彼もぽかーんと唖然としているし、お礼から話が飛躍してしまったと後悔する。
しかしカミルが不意に笑い出してまた困っているのか、照れているのかよくわからない表情を浮かべる。
言葉は無くとも何となく、喜んでくれているように見えて私も何だか嬉しく思う。
沈黙の中でニールのいびき声だけが響く。そんな時間でもまるで昔からの友人といるかのように居心地がいい。
「こんなのおかしいとは思うんだけどね…私は今日何だかんだ結構楽しかったなぁて思ったりして」
危ない場面も多々あったが、カミルとニールの成り行きパーティーとの初めて冒険は心が踊った。
「……俺も」
「…誘拐はもういいんだけどさ、また冒険したいなぁ」
「うん…俺も」
ニールはともかくとしてカミルは王子様だから一緒に冒険と言うのは無茶かもと思いつつも、今日のパーティーでまた遊びたいなとしみじみ思う。
「…和は何でこんなところで暮らしてるんだ?」
「それは色々あったから結構話長くなるんだけど聞く?」
「面白そうだから聞く」
「これが意外と不憫で泣ける話だから…まず私はそもそもこの世界の住人じゃなくて、別の世界から来たんだよ」
「もう笑えるぞ」
何かもう普通に笑う様になったカミルに私はここに落ちて来た時のことや、ワルツさんとこでの殺人事件、そしてジルベルトさん達のことを私が知る限りで沢山話した。
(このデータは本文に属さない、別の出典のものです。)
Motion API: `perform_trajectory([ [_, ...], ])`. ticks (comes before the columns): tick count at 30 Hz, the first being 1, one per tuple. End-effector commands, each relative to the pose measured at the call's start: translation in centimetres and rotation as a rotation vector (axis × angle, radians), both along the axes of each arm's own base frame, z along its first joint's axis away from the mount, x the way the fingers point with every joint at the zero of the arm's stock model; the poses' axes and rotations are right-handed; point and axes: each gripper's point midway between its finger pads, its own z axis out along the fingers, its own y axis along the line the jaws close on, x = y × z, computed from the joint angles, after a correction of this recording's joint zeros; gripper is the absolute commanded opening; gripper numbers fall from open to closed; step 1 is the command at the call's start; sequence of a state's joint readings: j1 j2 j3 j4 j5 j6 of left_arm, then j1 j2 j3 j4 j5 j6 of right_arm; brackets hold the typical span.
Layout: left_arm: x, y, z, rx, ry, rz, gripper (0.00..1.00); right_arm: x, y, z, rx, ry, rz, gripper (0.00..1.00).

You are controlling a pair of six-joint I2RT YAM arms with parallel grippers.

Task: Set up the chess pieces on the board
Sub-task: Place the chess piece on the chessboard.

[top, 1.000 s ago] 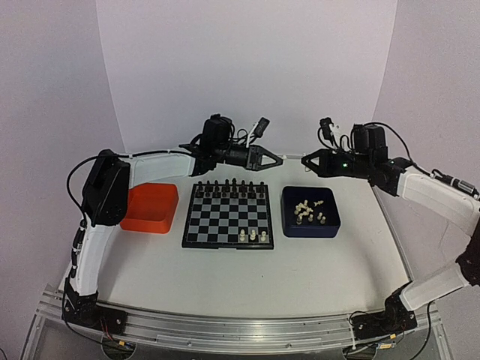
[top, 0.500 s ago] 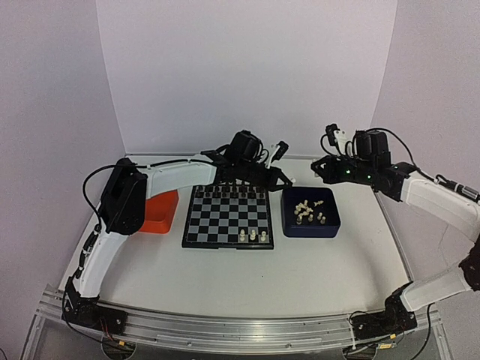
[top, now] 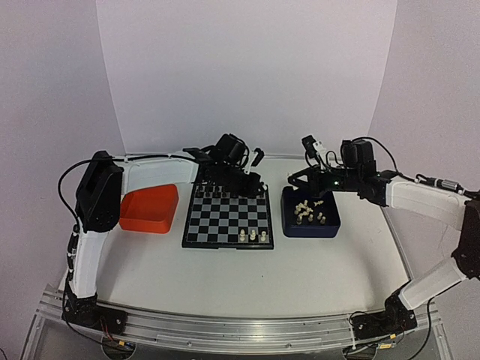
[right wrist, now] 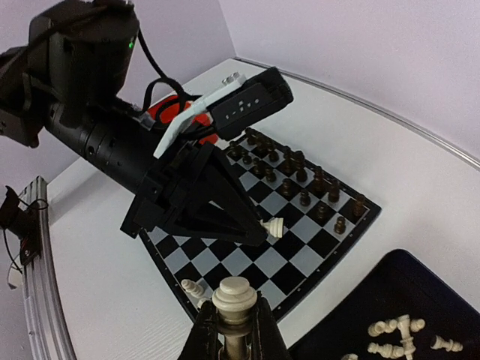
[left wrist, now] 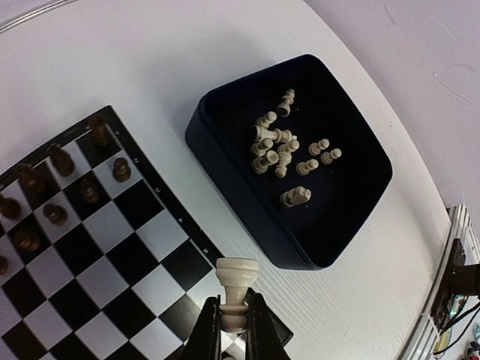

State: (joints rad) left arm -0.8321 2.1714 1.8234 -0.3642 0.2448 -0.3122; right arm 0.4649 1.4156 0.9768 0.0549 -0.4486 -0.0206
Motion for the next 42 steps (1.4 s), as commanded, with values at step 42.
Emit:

カミルも次第に自分の話を少しづつ語ってくれた。学校でのこと、城の家族のことなど彼も沢山話してくれた。
こうして友達の様に色々と語り合うのは元の世界の友人を思い出して懐かしくて切なくて、でもとても楽しくて私とカミルはいつまでも何気ない会話に花を咲かせ続けた。
一体何をどこまで話したか、逆にどんな話を聞いたか、曖昧なまま記憶は途切れて眩しい陽の光で私はようやく目を覚ました。
「ふっあぁ〜っ…朝だ」
寝ぼけ眼で見慣れない部屋を見回すと、ベットとベットの隙間にうんうん唸りながらも目覚めないニールが挟まってる。
そして彼が元いたベットにはカミルがすやすやと気持ちよさそうに安らかに眠っていた。
「………」
結局お喋りしたまま寝落ちしてしまった様で私は頭をぽりぽりかいて、かけた覚えのない布団を再び被り、誘われるまま眠りに身を任せたのだった。